Whitehall considers bill to curb commercial outdoor cooking | Lehigh Valley Regional News

WHITEHALL TWP., Pa. – The Whitehall Township Board of Commissioners on Monday night discussed an ordinance amending the zoning code to “reduce the negative impact of outdoor commercial cooking operations in residential neighborhoods.”

A hearing on the bill had been on last month’s agenda but no vote was taken. The bill was back before commissioners Monday night because the township’s planning commission questioned the lack of definitions contained in the ordinance, fearing it could be too vague to enforce. Specifically, the bill is devoid what constitutes an outdoor commercial cooker, and what defines commercial cooking.

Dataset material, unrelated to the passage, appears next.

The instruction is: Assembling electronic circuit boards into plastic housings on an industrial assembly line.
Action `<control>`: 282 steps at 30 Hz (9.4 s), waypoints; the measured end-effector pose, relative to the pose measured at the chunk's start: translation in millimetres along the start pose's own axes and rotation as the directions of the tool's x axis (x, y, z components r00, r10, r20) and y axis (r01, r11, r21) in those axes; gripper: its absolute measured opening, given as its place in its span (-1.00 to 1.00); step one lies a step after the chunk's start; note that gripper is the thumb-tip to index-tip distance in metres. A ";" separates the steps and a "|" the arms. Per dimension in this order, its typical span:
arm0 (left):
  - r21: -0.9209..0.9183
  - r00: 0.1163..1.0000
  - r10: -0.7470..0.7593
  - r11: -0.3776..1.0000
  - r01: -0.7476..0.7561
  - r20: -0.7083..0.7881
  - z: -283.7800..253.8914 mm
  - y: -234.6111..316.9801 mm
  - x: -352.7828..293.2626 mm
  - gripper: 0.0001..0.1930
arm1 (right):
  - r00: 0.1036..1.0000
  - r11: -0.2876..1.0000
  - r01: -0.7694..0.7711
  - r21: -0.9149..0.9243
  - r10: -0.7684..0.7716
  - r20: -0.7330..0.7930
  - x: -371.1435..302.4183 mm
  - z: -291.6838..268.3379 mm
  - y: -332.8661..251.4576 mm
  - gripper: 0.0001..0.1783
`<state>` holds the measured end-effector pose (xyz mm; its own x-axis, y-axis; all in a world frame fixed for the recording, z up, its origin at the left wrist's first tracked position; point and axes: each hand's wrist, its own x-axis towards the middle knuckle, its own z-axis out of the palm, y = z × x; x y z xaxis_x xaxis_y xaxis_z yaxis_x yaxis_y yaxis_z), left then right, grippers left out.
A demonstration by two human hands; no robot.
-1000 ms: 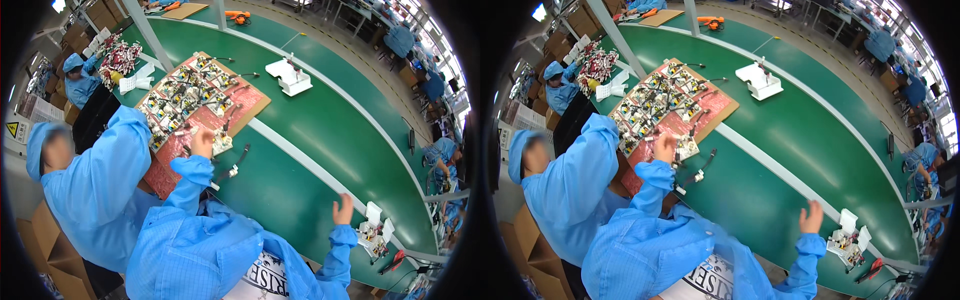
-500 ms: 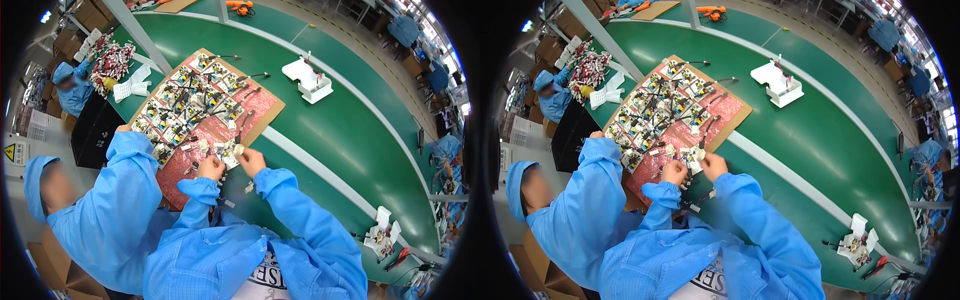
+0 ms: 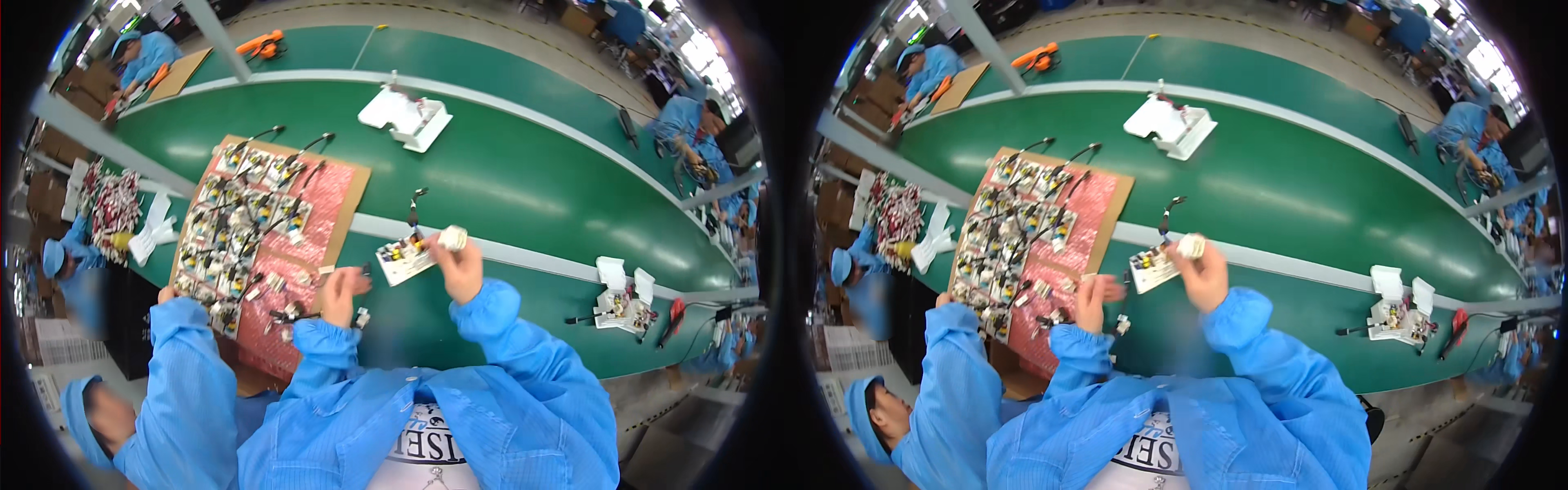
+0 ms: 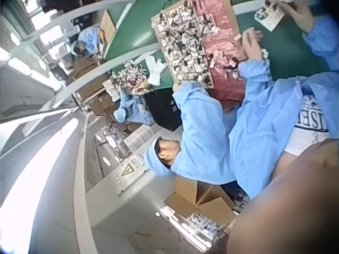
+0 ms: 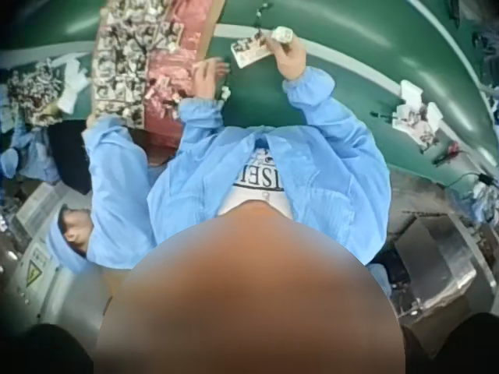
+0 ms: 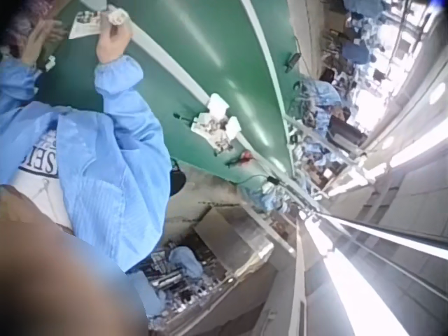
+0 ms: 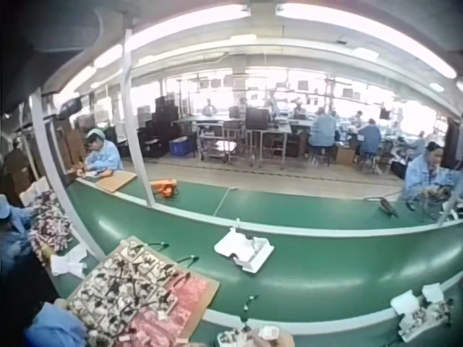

When asked by President Philip Ginder if the bill, as written, was sufficient for township officials to enforce, Solicitor Jack Gross replied that no additional definitions would be required and that he was fairly certain the ordinance “could be enforced the way it is.”

In an ensuing discussion, the board noted the amendment was designed to prevent for-profit commercial enterprises from habitually cooking outdoors — it was not its intent to prevent any private resident from periodically cooking out.

“The whole point was to try to give the residents some protection,” said Ginder about the bill’s creation. “These residents can’t be smoked out of their houses.”

“We don’t want to limit people’s ability to cook out,” said Commissioner Jeffrey Warren.

“We’re not talking about an individual property owner doing a weekend picnic,” added Ginder.

By approving the bill, Ginder added it would provide “a starting point” for the township’s enforcement measures and could be modified, if needed.

As it was a discussion item, no vote was taken Monday night. Gross said commissioners could vote on it as soon as September.

Other actions

In other news, the board advanced an ordinance to amend township employee personnel policies and procedures. Specifically, the changes would alter the township’s harassment policies, providing employees with more options for reporting misconduct.

s also forwarded an ordinance authorizing the acceptance of a proposal for the purchase of a 2022 Ford F250 4-by-4 pickup truck for use by the Department of Public Works.

Finally, the board moved forward a resolution requesting a grant from the Commonwealth of Pennsylvania’s Keystone Communities Program for the Whitehall Parkway Pavilion Project. The project will consist of installing a pre-engineered open-air pavilion with restrooms and concession areas on the parkway. In total, the parkway spans about 110 acres near the center of the township. It is used primarily to hike, fish and bird watch.